In anticipation of SAPinsider GRC2016 in Las Vegas in a few weeks, I wanted to share with you some highlights from one of the presentations that I’ll be delivering: Managing Reputational Risk to Protect Brand Value.

We’ve all heard the Warren Buffet quote: “It takes twenty years to build a reputation and five minutes to ruin it. If you think about that, you’ll do things differently.”

But there is another one that I think is even more appropriate: “Lose money for the firm and I will be understanding, lose a shred of reputation for the firm and I will be ruthless.”

A reputational impact can have many direct consequences, including:

  • Drop in sales: Customers no longer want to be associated with your brand
  • Drop in share prices: Because of uncertainties on sales and revenue, investors shy away from the company
  • Conflictual shareholders’ and board’s relationships: With a drop in share price, shareholders’ interests are affected and they hold the board accountable

Reputational risk is therefore not just a marketing issue; it can be a credibility problem and a business killer.

One of the major issues with reputational risk is that it spans across numerous stakeholders – customers and investors, of course, but also analysts, media, regulators and control authorities, NGOs, partners, third parties, and (let’s not forget) employees themselves.

Until recently, its velocity – the speed at which it manifests – was quite manageable, because unless it was a major crisis published in a newspaper, it was spread by word of mouth. Replace this with today’s exponential social media reach and it becomes clear why this is now a critical risk to consider.

I don’t claim to have the absolute solution, but I would suggest an approach to manage reputational risk.
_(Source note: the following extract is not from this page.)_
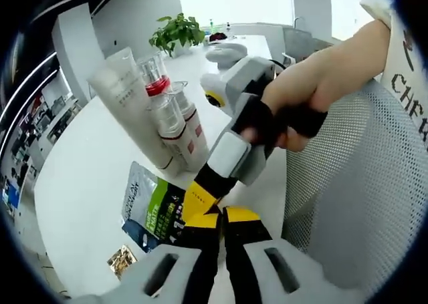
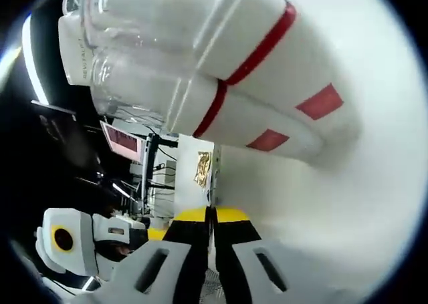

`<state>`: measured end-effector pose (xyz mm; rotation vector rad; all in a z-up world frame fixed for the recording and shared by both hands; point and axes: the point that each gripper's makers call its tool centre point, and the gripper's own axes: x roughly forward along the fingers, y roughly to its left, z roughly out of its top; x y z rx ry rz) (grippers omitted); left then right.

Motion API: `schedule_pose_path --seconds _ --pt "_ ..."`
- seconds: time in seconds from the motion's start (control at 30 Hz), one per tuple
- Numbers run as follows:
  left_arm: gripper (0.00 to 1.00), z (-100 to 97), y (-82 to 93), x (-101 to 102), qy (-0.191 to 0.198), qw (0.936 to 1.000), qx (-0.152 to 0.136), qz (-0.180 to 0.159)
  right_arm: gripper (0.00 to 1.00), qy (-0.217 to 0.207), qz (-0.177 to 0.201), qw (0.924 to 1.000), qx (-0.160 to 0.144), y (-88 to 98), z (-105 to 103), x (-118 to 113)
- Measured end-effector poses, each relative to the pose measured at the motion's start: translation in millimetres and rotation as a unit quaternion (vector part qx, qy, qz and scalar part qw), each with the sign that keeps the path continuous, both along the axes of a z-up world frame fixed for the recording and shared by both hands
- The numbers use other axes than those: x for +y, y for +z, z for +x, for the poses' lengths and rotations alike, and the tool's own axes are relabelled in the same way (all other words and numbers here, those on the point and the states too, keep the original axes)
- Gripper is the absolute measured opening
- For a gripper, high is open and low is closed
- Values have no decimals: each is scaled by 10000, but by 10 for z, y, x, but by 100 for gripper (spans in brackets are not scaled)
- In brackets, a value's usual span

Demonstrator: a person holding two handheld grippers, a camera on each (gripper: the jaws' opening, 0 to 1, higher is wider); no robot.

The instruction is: Arrange the skincare products in the storage area until every visible bottle or jar stands upright without overlapping.

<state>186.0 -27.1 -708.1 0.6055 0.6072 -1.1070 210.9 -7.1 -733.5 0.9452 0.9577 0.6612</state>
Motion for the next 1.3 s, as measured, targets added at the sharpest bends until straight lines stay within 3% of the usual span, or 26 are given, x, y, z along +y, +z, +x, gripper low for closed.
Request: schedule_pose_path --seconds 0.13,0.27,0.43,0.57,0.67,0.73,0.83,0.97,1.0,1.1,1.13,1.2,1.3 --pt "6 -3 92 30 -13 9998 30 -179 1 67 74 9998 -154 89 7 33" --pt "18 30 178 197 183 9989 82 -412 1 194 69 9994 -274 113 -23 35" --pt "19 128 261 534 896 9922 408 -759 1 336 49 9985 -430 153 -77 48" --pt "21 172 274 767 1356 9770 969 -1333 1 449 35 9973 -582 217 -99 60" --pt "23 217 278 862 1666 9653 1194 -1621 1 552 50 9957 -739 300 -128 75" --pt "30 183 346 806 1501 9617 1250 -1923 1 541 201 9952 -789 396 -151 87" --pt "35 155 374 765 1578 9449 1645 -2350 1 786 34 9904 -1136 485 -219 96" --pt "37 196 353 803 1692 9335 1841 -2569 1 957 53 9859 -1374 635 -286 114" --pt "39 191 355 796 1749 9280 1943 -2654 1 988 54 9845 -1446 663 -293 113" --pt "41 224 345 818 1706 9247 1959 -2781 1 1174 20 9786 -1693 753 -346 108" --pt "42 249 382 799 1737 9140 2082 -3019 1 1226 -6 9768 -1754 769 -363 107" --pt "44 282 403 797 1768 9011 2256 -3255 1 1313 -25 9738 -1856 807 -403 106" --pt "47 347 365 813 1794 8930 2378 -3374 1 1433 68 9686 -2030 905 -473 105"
Use the Plan-Do-Check-Act Cycle that business continuity managers know very well.

Plan: Prepare your governance for ethics and compliance

In this first step, I suggest assessing the current situation: what already exists? From there, formalize the governance structure that will issue the risk policies. In this phase, you would also prepare a crisis plan and communicate it to all stakeholders.

As for any policy, I recommend not only ensuring acknowledgement, but also understanding by all the recipients.

Do: Formalize your risk and control framework

This second step is about documenting what could go wrong – the risks and potential occurrence scenarios – and then defining a sound mitigation strategy to address each case depending on how critical it is. My suggestion here is to assess the effectiveness of each response. A communication plan will help you reduce impact over time, but it won’t prevent a deficient product from reaching shelves in stores in the first place.

Check: Continuously monitor threat levels

Risk context changes all the time. Review the threat levels by taking into account any new incident or near miss recorded. Also, define appropriate indicators that can notify you of any adverse trend so that you’re never caught off guard.

Do people start propagating rumors about your company? Get to know soon so that you can decide proactively what to do instead of being rushed into action.

Act: Take action (or not!) but always communicate

Give your executives, including marketing and communications managers, the tools they need to be able to perform a guided decision on up-to-date risk information. Keep all the stakeholders up to date on the decision, and name a spokesperson. There is nothing worse than discordant messages.

Reap the benefits!

It’s not just all negative. Companies with strong brands have repeatedly shown:

  • Facilitated recruitment of talents
  • Increased and sustainable investor and business partner confidence
  • Customer loyalty
  • Top management stability

What about you? How do you manage this critical asset?

I look forward to reading your thoughts and comments either on this blog or on Twitter (@TFrenehard)!

For more insight on protecting your brand reputation, see This One Mistake Could Cost You Billions.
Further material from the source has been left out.